Увидев, что опасность миновала, маленький туркмен выбрался из толпы и, словно ничего не случилось, стал расхаживать степенно, заложив руки за спину, Тут увидел он Блоквила.

— Ба! — обрадовался он тому, что можно опять потешить честной народ. — Это еще что за птица? Вроде б не перс.

— Это тоже из тех, кого ты пленил! — засмеялись из толпы.

— Эх, брат, — притворно вздохнул маленький туркмен, — на таких облезлых да тощих, как борзая, я б и не польстился, пальцем бы не шевельнул, чтоб в плен их брать.

— Ну, конечно, — из толпы кричали, — ты ведь в плен берешь только таких силачей, как этот, который только что порвал твои веревки!

— Да просто веревки гнилые были, — сказал маленький туркмен, приближаясь к Блоквилу и старательно разглядывая его сверху донизу.

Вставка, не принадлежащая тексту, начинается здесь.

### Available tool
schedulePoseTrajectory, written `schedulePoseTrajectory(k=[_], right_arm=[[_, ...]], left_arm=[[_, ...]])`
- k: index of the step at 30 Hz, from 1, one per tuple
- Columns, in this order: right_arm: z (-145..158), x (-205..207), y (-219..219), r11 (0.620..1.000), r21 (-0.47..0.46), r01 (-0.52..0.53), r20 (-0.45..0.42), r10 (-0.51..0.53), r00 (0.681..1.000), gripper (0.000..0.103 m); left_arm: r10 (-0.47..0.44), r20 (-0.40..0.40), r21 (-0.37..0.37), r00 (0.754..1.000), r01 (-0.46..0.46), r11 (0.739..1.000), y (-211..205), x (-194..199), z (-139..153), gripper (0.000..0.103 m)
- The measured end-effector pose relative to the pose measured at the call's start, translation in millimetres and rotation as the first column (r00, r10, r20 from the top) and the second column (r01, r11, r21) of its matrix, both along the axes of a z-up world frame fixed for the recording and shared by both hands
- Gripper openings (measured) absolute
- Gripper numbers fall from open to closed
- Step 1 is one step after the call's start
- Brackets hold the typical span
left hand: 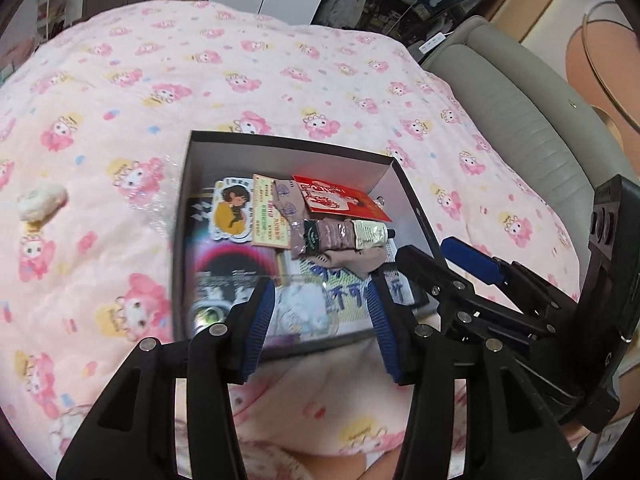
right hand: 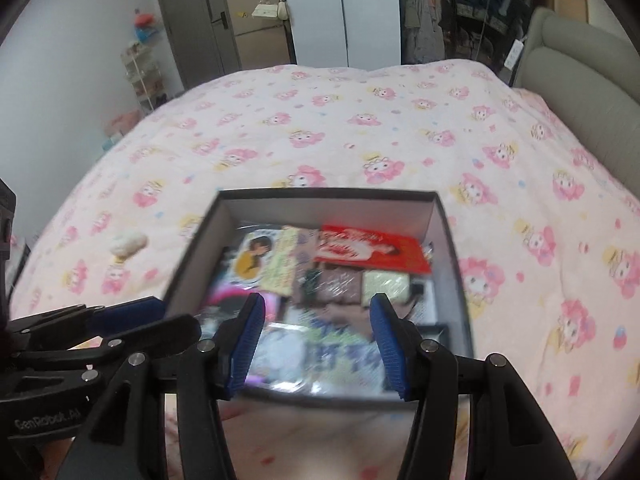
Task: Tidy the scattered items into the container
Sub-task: 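Withdraw the left gripper from the box toward the white puff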
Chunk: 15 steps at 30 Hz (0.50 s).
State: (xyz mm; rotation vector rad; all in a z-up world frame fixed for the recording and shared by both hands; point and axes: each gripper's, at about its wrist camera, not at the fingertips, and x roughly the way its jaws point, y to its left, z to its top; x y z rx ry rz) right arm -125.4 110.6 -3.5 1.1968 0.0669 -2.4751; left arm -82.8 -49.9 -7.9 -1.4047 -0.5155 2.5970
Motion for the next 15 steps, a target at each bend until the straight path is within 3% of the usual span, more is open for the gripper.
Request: schedulePoseTrajectory(k=[15], right_arm=[[20,53,-62,0.997,0.013,-0.071,-0.022,0.071,0.997,0.051]], left_arm=[[0.052,-0.039,-0.042,0.998,-0.054,0.998,-58,60,20,0.049]])
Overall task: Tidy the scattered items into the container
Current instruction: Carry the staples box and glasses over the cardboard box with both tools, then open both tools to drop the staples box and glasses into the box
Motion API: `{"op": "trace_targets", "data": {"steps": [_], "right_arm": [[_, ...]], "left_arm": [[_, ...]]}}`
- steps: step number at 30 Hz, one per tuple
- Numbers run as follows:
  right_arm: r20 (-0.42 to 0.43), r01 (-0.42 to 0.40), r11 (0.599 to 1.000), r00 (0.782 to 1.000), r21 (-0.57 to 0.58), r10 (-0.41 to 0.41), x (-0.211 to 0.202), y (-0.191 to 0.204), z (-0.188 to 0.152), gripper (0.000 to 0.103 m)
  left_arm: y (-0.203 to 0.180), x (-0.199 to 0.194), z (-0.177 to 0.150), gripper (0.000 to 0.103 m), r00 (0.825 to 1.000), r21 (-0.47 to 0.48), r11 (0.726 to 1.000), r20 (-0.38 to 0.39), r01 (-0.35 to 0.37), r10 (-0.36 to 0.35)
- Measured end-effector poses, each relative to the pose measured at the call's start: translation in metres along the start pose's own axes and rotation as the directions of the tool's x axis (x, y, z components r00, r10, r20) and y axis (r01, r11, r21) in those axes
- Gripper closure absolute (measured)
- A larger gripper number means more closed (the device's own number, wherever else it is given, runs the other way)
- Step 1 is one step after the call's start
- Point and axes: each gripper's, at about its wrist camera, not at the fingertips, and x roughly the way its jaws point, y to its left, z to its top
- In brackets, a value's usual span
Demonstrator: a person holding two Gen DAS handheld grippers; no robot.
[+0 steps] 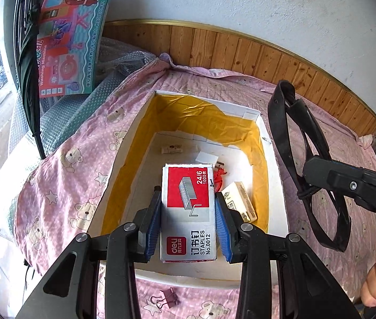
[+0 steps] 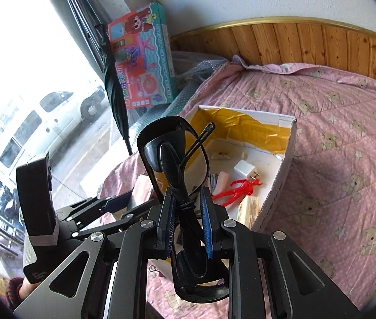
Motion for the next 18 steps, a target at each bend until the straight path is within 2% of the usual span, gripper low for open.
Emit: {"op": "trace_targets", "data": {"steps": [8,13,18], "right_arm": [[-0.029,-0.014,0.998,0.999,0.067,0.016,0.025,-0.023,0.022,0.084],[-0.047,-0.009,0.994,0.999,0.108,0.014,0.04,-0.039,0.033,0.084],[-0.075,-0.01,0.99,0.997,0.14,0.021,0.055,-0.047,0.039,0.084]], "left_arm": [[0.005,0.02,0.002,0.064,0.999,-0.01,1.0,-0.038,0.005,-0.005],[0.004,0.03,0.001,0.064,0.992,-0.032,0.995,-0.084,0.09,-0.092],[-0.001,0.033,0.009,0.064,0.997,0.01,0.999,-0.064,0.052,-0.051]]}}
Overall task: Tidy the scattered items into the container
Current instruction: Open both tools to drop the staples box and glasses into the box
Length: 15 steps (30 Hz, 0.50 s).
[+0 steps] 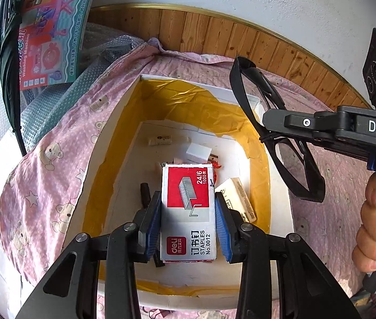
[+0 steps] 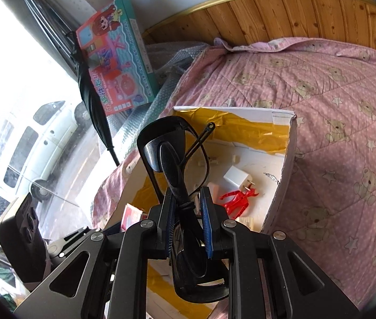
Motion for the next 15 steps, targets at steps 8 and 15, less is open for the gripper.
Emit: {"op": "trace_targets", "data": {"steps": [8,15], "right_arm": [[-0.033,-0.005,1.0,0.999,0.016,0.006,0.013,0.007,-0.026,0.084],[-0.044,0.021,0.998,0.999,0.06,-0.019,0.019,0.001,-0.034,0.084]], "left_arm": [[0.018,0.006,0.046,0.064,0.999,0.015,0.999,0.036,-0.042,0.041],[0.025,0.031,0.063,0.064,0.999,-0.002,0.999,-0.006,-0.037,0.037]]}}
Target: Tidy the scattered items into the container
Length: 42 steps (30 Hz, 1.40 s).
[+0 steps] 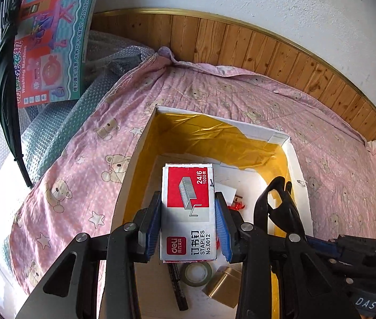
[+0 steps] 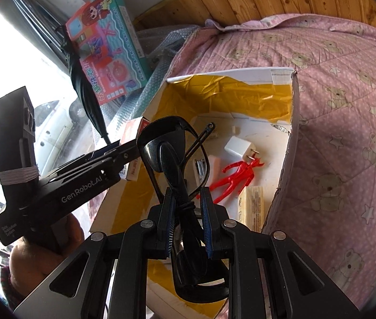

Французу он не понравился — было в нем что-то и трусливое, и жестокое одновременно. По-видимому, как большинство низкорослых людей, был он очень обидчив. Когда пленник порвал веревки, так перепугал, так унизил его, сердце до сих пор клокотало от обиды. Хотя он и улыбался. И лишь багровые пятна на щеках выдавали это. И вот, прищурившись, теперь смотрел он на француза, прикидывая, как же все-таки и толпу повеселить, и за обиду расквитаться. Все это понимал и Блоквил и ожидал какой-нибудь неприятности. Но маленький туркмен пока еще и сам не знал, что бы ему такое придумать, и просто для начала взял и вылупил глаза, скривил губы и высокомерно сморщил маленький нос. И в таком виде прошелся на носочках перед французом. Тот, чтобы не рассмеяться, отвернулся. Тогда маленький туркмен вплотную подошел, подбоченился и снизу вверх стал разглядывать высокого пленника. Блоквил, задравши голову, уставился в прозрачное небо — только б не смотреть на маленького смешного человечка перед ним. А тот вдруг указательным пальцем ткнул снизу в подбородок французу. Словно решил помочь задраться голове еще повыше. Но палец, сорвавшись, задел больно нос, царапнув ноздрю. В носу резко защипало, слезы брызнули из глаз, и, потеряв самообладание, Блоквил пнул маленького туркмена в живот. Тот сразу упал, закричал пронзительно, засучил в воздухе ножками. Ну, а дальше ничего не помнит Блоквил: чем-то тяжелым ударили сзади, и он повалился ничком, не забыв прикрыть лицо. Он тут же потерял сознание от ударов, но не совсем, а чувствовал, но как бы издали, и даже отмечал, когда били палками, когда плетью, а когда просто ногами. И еще — все время ждал: когда же это кончится.